Com um enredo com forte conteúdo social, a Mangueira emocionou o público que compareceu na Sapucaí, no segundo dia de desfiles do Grupo Especial do Carnaval do Rio de Janeiro, na madrugada desta terça-feira (5). A escola verde e rosa, uma das mais tradicionais do país, apresentou o enredo “História pra ninar gente grande”, com o qual contou a trajetória de heróis negros e índios esquecidos dos livros e não mencionados na história oficial do Brasil.

Com fantasias vibrantes e alegorias impactantes, a escola mostrou um pouco da história de líderes como Luis Gama, advogado abolicionista; Luisa Mahin, ativista participante da revolta dos Malês; Dandara, líder quilombola esposa de Zumbi dos Palmares, além de tratar de temas como as revoltas indígenas. A comissão de frente retratou os “grandes nomes da história nacional” que, na verdade, tem um caminho forjado por sangue.

“Brasil, meu dengo, a Mangueira chegou, com versos que o livro apagou, desde 1500 tem mais invasão do que descobrimento, tem sangue retinto pisado, atrás do herói emoldurado, mulheres, tamoios, mulatos, eu quero um país que não está no retrato.”

Ao longo do desfile, os carros trouxeram frases como “Ditadura Assassina”, mostraram ex-presidentes como Floriano Peixoto pisando em cadáveres e apresentaram os Bandeirantes como gananciosos que mataram e escravizaram índios em busca de ouro (ao invés da imagem de desbravadores que consta nos livros escolares).

Brasil, o teu nome é Dandara, e a tua cara é de cariri, não veio do céu, nem das mãos de Isabel, a liberdade é um dragão no mar de Aracati”.

A Mangueira também homenageou a vereadora Marielle Franco (Psol), assassinada a cerca de um ano, cujas investigações seguem sem solução. Além de citar o nome dela no samba, no final do desfile uma das últimas alas trouxe diversas bandeiras com o rosto da vereadora em verde e rosa (as cores da agremiação).
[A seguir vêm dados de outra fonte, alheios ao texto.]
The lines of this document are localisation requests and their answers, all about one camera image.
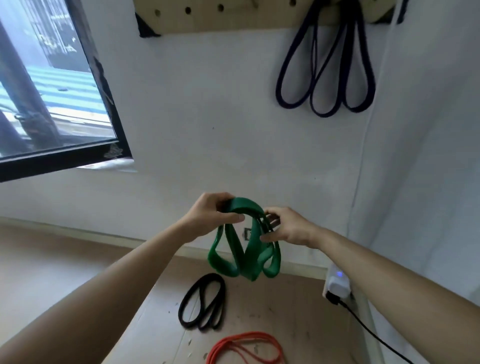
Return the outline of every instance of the right arm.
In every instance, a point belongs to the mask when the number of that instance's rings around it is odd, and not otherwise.
[[[265,209],[284,240],[325,253],[431,364],[480,363],[480,307],[288,207]]]

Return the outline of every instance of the black window frame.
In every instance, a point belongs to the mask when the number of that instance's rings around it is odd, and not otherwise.
[[[0,157],[0,182],[33,177],[117,158],[132,158],[81,3],[79,0],[65,0],[65,4],[90,65],[116,138],[94,140],[88,143],[44,151],[27,152],[18,156]]]

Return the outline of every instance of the green resistance band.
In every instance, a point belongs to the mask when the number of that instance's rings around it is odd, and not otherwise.
[[[248,198],[235,197],[227,202],[223,212],[236,212],[237,214],[251,216],[252,233],[244,252],[233,225],[225,224],[225,236],[235,260],[235,264],[232,264],[216,252],[216,247],[224,229],[223,225],[218,227],[215,241],[208,253],[208,262],[212,268],[227,277],[238,277],[241,274],[252,282],[258,278],[262,271],[269,278],[275,277],[280,271],[280,247],[278,242],[263,243],[260,241],[261,235],[273,231],[263,209]],[[265,268],[264,264],[270,258],[272,258],[272,262],[268,268]]]

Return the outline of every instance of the window glass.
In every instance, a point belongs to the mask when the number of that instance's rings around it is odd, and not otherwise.
[[[65,1],[0,9],[0,158],[115,139]]]

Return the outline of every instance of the wooden pegboard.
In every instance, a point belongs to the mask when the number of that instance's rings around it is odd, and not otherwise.
[[[239,29],[295,28],[312,0],[133,0],[135,11],[157,34],[215,32]],[[360,0],[365,21],[375,23],[395,0]],[[339,21],[337,5],[325,7],[321,25]]]

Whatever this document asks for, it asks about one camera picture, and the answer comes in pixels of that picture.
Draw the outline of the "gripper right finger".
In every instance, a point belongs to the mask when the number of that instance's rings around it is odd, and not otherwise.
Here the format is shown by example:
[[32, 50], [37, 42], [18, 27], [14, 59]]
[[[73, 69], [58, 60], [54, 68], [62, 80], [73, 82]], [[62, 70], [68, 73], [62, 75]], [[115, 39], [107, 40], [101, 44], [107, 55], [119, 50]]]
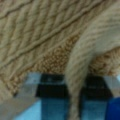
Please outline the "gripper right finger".
[[106, 81], [113, 97], [120, 97], [120, 80], [115, 76], [109, 76]]

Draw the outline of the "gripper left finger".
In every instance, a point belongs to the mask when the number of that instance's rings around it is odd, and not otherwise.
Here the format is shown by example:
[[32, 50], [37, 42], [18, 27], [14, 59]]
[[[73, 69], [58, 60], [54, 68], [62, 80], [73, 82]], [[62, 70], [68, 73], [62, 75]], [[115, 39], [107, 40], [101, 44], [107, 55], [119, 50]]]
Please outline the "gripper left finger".
[[32, 97], [38, 98], [39, 95], [38, 87], [41, 83], [42, 74], [38, 72], [30, 72], [23, 84], [21, 85], [19, 92], [17, 93], [16, 97]]
A arquiteta Mônica Benício, viúva de Marielle, esteve presente na passarela, usando uma camiseta com os dizeres “Lute como Marielle”. O deputado federal Marcelo Freixo (PSOL) e o vereador Tarcísio Motta (PSOL) também participaram do desfile.
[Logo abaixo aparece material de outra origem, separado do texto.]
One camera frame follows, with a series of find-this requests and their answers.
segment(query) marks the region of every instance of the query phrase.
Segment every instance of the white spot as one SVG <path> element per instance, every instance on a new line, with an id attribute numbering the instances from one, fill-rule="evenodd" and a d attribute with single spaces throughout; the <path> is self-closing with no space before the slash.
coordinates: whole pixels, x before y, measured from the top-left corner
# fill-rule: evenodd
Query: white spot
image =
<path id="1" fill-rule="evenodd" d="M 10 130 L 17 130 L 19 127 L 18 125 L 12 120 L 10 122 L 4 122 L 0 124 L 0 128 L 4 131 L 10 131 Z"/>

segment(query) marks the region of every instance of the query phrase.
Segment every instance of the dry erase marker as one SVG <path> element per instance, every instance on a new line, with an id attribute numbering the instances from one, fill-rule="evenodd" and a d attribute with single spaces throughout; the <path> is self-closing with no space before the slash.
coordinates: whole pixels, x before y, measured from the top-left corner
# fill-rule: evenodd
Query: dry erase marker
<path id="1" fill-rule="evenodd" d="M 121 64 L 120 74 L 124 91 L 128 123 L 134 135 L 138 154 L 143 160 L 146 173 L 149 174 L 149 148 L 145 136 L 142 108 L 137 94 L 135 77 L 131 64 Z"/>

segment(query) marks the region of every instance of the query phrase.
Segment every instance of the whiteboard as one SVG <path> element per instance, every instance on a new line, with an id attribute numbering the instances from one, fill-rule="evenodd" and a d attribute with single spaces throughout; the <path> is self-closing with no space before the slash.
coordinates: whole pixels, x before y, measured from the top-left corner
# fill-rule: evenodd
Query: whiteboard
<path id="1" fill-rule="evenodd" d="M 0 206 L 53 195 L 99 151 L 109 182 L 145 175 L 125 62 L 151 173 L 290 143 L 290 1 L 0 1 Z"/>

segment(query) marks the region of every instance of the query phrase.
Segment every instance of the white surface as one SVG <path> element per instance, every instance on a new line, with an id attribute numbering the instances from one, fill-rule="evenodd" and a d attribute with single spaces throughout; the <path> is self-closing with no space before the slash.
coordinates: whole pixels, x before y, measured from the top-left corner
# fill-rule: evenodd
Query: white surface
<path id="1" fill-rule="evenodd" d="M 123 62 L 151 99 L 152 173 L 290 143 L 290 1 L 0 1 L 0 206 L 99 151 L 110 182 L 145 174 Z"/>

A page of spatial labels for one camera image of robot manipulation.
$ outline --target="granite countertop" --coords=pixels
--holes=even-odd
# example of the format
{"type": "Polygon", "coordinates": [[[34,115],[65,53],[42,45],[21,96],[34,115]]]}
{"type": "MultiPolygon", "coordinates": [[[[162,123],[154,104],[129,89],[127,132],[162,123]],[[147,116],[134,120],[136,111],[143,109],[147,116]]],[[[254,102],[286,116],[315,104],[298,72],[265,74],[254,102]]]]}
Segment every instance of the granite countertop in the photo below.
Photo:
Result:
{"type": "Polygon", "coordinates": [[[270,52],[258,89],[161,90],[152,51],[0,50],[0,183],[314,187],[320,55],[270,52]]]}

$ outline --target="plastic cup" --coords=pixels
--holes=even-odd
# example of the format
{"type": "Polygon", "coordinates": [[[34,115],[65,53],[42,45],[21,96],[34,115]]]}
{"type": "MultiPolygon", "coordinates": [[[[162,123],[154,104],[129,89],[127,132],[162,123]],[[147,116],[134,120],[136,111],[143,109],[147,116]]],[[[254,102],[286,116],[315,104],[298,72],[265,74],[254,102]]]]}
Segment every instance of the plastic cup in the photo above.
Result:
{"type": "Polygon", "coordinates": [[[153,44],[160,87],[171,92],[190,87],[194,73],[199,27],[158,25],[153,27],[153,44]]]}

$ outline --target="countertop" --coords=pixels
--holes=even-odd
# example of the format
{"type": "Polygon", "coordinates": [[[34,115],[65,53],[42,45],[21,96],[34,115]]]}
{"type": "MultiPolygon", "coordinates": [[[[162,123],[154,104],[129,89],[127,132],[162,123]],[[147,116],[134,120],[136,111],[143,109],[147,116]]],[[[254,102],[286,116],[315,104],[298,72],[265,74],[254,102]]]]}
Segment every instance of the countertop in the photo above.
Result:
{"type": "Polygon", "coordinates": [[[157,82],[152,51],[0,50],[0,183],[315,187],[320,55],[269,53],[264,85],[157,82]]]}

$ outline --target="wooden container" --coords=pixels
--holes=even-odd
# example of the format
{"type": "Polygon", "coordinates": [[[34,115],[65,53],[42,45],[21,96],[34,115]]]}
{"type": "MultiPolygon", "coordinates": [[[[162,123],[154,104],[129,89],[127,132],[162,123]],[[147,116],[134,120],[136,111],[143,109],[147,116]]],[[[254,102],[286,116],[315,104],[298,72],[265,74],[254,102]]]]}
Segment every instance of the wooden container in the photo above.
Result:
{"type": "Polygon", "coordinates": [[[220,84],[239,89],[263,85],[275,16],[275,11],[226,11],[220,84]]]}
Salve os caboclos de julho, quem foi de aço nos anos de chumbo, Brasil, chegou a vez, de ouvir as Marias, Mahins, Marielles, malês”.
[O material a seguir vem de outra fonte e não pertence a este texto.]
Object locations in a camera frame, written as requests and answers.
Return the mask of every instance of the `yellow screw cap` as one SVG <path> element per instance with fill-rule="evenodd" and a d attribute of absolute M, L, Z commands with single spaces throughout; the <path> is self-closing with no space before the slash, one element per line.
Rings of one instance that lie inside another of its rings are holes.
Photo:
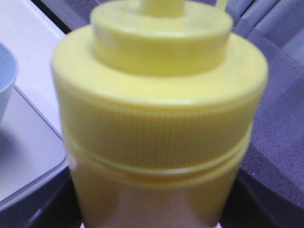
<path fill-rule="evenodd" d="M 194 1 L 95 8 L 92 25 L 54 52 L 70 150 L 158 174 L 216 167 L 244 152 L 267 62 L 231 26 L 228 14 Z"/>

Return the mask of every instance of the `white bowl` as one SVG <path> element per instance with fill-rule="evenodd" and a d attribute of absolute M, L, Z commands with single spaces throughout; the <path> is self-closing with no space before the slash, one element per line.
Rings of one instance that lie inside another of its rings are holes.
<path fill-rule="evenodd" d="M 17 72 L 16 58 L 7 47 L 0 43 L 0 121 L 14 87 Z"/>

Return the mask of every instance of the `plastic container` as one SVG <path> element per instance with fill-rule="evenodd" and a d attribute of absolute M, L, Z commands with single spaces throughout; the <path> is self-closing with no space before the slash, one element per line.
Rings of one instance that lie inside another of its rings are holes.
<path fill-rule="evenodd" d="M 11 51 L 0 43 L 0 122 L 17 78 L 18 64 Z"/>
<path fill-rule="evenodd" d="M 91 18 L 52 64 L 86 227 L 216 226 L 266 86 L 263 54 L 194 1 L 111 1 Z"/>

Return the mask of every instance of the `yellow squeeze bottle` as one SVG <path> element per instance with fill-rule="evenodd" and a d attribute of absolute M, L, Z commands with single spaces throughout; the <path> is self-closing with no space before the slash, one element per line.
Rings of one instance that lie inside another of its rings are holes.
<path fill-rule="evenodd" d="M 85 227 L 216 226 L 266 86 L 263 54 L 194 1 L 111 1 L 91 22 L 52 62 Z"/>

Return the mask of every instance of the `white surface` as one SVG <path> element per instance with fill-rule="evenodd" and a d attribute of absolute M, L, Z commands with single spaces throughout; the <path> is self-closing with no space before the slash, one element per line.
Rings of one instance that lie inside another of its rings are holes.
<path fill-rule="evenodd" d="M 62 140 L 13 90 L 0 125 L 0 211 L 65 161 Z"/>
<path fill-rule="evenodd" d="M 16 85 L 61 132 L 50 65 L 64 33 L 30 0 L 0 0 L 0 5 L 0 42 L 18 61 Z"/>

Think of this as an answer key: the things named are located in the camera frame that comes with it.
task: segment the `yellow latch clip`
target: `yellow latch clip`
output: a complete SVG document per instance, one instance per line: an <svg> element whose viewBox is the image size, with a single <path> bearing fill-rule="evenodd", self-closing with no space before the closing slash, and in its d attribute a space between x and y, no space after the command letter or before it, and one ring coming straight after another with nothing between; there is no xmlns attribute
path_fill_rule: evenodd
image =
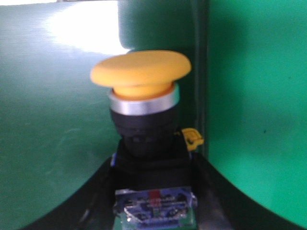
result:
<svg viewBox="0 0 307 230"><path fill-rule="evenodd" d="M197 146L202 145L204 142L201 134L194 128L184 128L182 133L189 151L195 150Z"/></svg>

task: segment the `silver ring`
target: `silver ring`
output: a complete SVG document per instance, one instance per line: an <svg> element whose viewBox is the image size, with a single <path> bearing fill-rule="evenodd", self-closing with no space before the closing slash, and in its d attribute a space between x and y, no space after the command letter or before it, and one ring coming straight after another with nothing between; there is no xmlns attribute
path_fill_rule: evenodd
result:
<svg viewBox="0 0 307 230"><path fill-rule="evenodd" d="M170 109L178 104L179 86L175 83L174 90L167 95L142 101L127 101L118 98L113 90L109 93L110 108L114 112L123 115L149 115Z"/></svg>

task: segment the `yellow mushroom button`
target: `yellow mushroom button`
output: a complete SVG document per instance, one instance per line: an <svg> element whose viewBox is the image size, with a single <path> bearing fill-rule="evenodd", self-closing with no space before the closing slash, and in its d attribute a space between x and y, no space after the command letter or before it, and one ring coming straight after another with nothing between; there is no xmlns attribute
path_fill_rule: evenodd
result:
<svg viewBox="0 0 307 230"><path fill-rule="evenodd" d="M148 50L108 58L94 66L94 83L112 87L124 100L146 100L168 94L173 81L191 70L189 59L169 50Z"/></svg>

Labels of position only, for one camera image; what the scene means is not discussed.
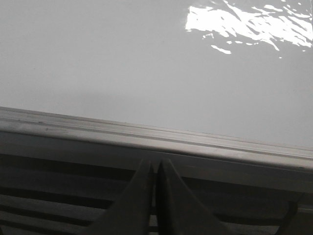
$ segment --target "grille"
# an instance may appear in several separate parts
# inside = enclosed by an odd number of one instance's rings
[[[182,178],[170,160],[157,174],[0,156],[3,235],[306,235],[313,214],[283,190]]]

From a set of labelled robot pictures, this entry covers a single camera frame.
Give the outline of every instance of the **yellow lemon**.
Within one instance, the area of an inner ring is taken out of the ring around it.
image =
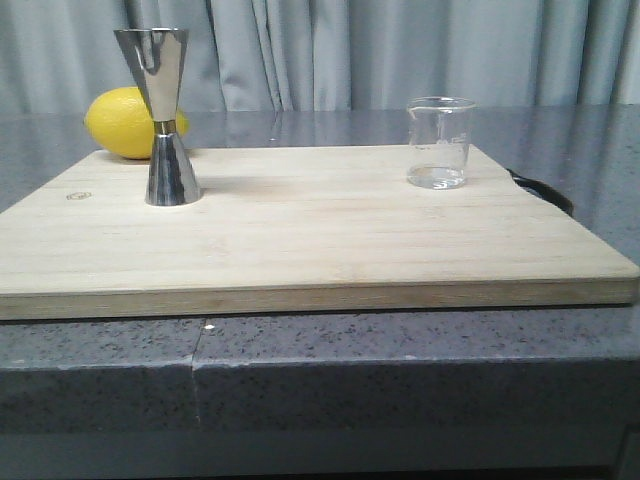
[[[109,90],[96,98],[84,117],[84,125],[103,148],[125,158],[149,158],[153,146],[153,120],[137,87]],[[178,109],[180,135],[189,130],[189,120]]]

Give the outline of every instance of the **shot glass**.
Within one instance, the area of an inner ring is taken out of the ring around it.
[[[455,97],[421,97],[409,102],[409,145],[416,162],[407,172],[410,183],[435,190],[466,183],[471,114],[475,106],[471,100]]]

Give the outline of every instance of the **wooden cutting board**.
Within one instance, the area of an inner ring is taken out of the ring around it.
[[[204,197],[144,202],[94,152],[0,214],[0,318],[628,303],[639,269],[471,148],[415,187],[407,146],[202,149]]]

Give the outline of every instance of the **gray curtain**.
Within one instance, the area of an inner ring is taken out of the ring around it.
[[[186,111],[640,103],[640,0],[0,0],[0,113],[133,85],[112,30],[188,28]]]

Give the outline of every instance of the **stainless steel jigger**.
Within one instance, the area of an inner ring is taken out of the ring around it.
[[[183,205],[202,196],[176,129],[176,109],[187,51],[188,30],[115,30],[129,69],[153,118],[147,203]]]

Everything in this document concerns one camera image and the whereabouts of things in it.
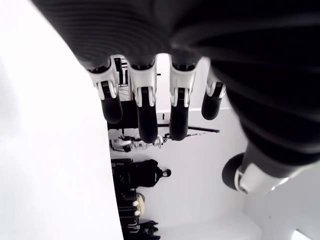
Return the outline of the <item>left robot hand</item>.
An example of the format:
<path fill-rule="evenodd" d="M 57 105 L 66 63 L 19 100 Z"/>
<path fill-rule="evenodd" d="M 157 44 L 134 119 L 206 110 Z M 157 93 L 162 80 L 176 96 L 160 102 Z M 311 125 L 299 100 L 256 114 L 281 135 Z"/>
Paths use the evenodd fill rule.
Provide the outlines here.
<path fill-rule="evenodd" d="M 88 72 L 105 120 L 122 105 L 123 55 L 141 139 L 158 135 L 158 54 L 169 55 L 172 139 L 183 140 L 201 58 L 210 59 L 202 116 L 227 95 L 248 139 L 222 171 L 229 188 L 266 194 L 320 160 L 320 3 L 317 0 L 36 0 Z"/>
Um dos destaques da escola foi a bateria que levantou o público ao utilizar instrumentos característicos de religiões de matriz africana. A ação foi pensada não apenas pela sonoridade, mas para explicitar, mais uma vez, o tom político e social do desfile de 2019, buscando valorizar a cultura afro e criticar o preconceito contra as religiões afrodescendentes.